In all, 5 of 14 (36%) assessable for tumor response at surgery showed pathological complete response (pCR) compared with only 5 of 30 (17%) Her2/neu-negative patients. Relapse-free survival until now is 65% versus 77%, respectively, thus relapses are still more frequent in spite of a higher frequency of pCR in Her2/neu-positive patients.

Patients who received taxane only showed a sharper increase in CETCs than patients treated with taxane/trastuzumab, the extent of increase being inversely correlated to the probability of relapse (Figure 1B) (P = 0.048).

During postsurgery observation, 4 of 4 patients who did receive trastuzumab neither before nor after surgery all had increasing CETC numbers (Figure 1C) and all have suffered relapse already within 1.5 years from diagnosis. From the trastuzumab neo-adjuvant arm, 9 of 15 assessable patients showed decreasing numbers of CETC during the following year of trastuzumab treatment and eight of nine of these patients have remained relapse free. Only one patient has suffered relapse in the brain. Of the 6 of 15 patients showing an increase in CETC in spite of trastuzumab treatment, four have suffered relapse (P = 0.015). Most surprisingly, six of six patients who received trastuzumab only after surgery all had decreasing CETC numbers (Figure 1D) and all are in sustained complete remission after up to 4 years. This difference is highly significant (P < 0.001) in the Kaplan–Meier analysis (Figure 1E).

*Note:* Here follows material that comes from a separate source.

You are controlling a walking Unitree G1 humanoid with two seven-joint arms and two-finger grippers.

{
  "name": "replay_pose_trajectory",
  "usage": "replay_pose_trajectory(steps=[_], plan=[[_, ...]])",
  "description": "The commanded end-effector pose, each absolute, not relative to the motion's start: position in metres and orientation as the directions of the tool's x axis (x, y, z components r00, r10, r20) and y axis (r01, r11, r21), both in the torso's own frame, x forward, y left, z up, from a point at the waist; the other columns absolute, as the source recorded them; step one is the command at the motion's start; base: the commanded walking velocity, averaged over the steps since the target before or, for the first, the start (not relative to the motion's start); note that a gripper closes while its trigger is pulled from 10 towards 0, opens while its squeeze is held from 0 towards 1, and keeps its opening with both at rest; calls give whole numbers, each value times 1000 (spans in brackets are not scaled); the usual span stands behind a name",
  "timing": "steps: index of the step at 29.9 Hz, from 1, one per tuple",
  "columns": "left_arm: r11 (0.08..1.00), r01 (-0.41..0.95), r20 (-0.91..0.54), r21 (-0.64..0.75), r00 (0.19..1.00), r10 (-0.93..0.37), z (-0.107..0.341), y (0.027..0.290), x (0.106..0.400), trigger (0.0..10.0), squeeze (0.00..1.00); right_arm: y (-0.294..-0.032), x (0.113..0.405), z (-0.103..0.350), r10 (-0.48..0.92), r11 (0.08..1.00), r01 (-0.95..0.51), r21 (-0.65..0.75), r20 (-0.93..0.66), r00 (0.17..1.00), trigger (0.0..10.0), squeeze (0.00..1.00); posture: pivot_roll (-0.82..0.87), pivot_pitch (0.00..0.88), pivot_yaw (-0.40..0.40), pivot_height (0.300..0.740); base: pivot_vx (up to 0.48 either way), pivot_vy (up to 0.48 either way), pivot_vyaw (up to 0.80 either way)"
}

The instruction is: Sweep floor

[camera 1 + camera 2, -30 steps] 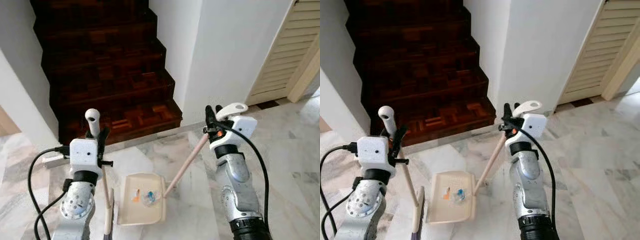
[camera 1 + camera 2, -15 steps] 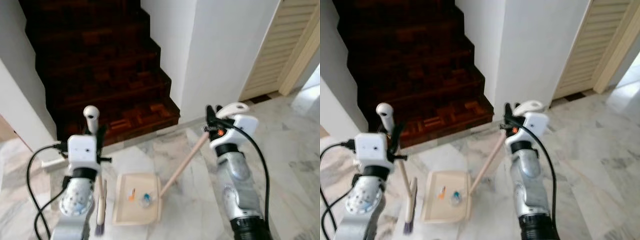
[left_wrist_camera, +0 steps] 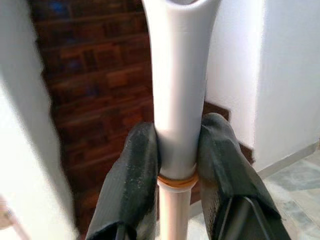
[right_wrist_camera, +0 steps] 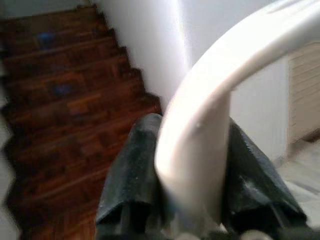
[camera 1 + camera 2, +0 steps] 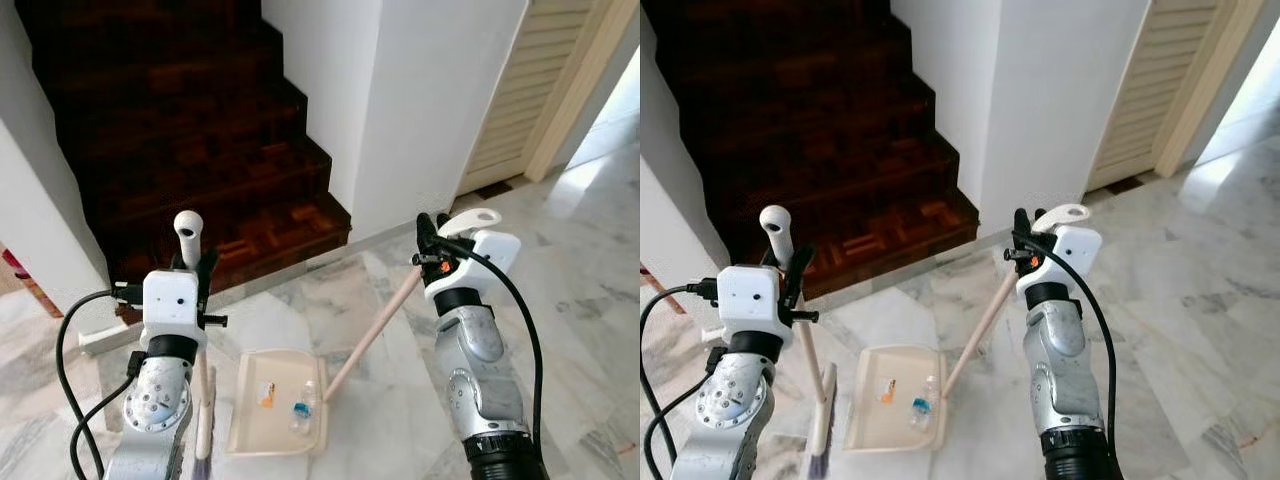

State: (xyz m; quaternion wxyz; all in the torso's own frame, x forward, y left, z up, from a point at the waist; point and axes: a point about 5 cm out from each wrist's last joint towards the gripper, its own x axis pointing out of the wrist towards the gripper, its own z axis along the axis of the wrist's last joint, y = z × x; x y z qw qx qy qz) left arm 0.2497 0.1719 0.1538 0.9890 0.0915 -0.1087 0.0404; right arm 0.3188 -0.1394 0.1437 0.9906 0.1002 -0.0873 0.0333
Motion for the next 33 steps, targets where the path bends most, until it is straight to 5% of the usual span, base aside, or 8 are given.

In a Cox regression analysis, lack of response of CETC during anthracycline treatment and increasing CETC to subsequent trastuzumab treatment was highly predictive for relapse (P = 0.0001; hazard ratio = 17.756).

Thus, Her2/neu-positive tumors may release a chemotherapy surviving notably aggressive population of tumor cells which trastuzumab may eliminate and/or prevent from settling and growing into metastases or, with stable CETC numbers, may only silence [5] capable of regrowing after trastuzumab withdrawal.

The question arises if there is an interference between taxane and trastuzumab because patients receiving trastuzumab only after surgery all had left behind Her2/neu-positive trastuzumab responsive cells.

But even an excellent reduction of the Her2/neu-positve tumors during neo-adjuvant therapy does not prevent cells with a high metastatic capacity from being released.

Therefore, this treatment option should be reconsidered in these patients.